[Data section]
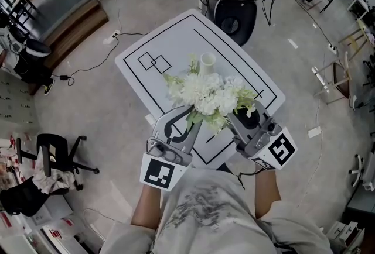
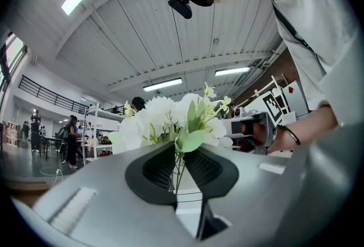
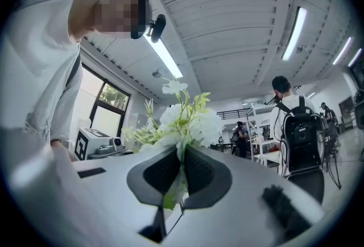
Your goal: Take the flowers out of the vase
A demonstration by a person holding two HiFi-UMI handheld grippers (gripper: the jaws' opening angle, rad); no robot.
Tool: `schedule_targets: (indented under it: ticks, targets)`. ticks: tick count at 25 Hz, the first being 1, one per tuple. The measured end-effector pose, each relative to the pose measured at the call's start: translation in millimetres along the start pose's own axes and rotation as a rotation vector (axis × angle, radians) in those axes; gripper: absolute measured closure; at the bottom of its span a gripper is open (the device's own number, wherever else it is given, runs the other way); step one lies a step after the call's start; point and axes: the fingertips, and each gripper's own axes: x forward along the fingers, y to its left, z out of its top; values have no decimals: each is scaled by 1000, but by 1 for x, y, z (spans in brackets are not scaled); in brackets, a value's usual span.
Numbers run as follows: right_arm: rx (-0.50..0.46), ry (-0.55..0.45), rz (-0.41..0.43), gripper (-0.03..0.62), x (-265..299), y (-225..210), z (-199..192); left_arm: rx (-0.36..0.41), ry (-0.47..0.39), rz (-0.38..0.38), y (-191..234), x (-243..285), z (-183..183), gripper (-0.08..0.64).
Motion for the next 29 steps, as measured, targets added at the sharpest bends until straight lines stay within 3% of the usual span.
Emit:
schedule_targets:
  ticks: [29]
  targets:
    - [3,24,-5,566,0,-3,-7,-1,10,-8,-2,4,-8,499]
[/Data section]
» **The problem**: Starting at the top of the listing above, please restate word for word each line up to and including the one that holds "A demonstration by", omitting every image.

» **Answer for the task**:
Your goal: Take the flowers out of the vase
A demonstration by a person holding two HiFi-UMI handheld grippers (gripper: the jaws' opening angle, rad); no robot.

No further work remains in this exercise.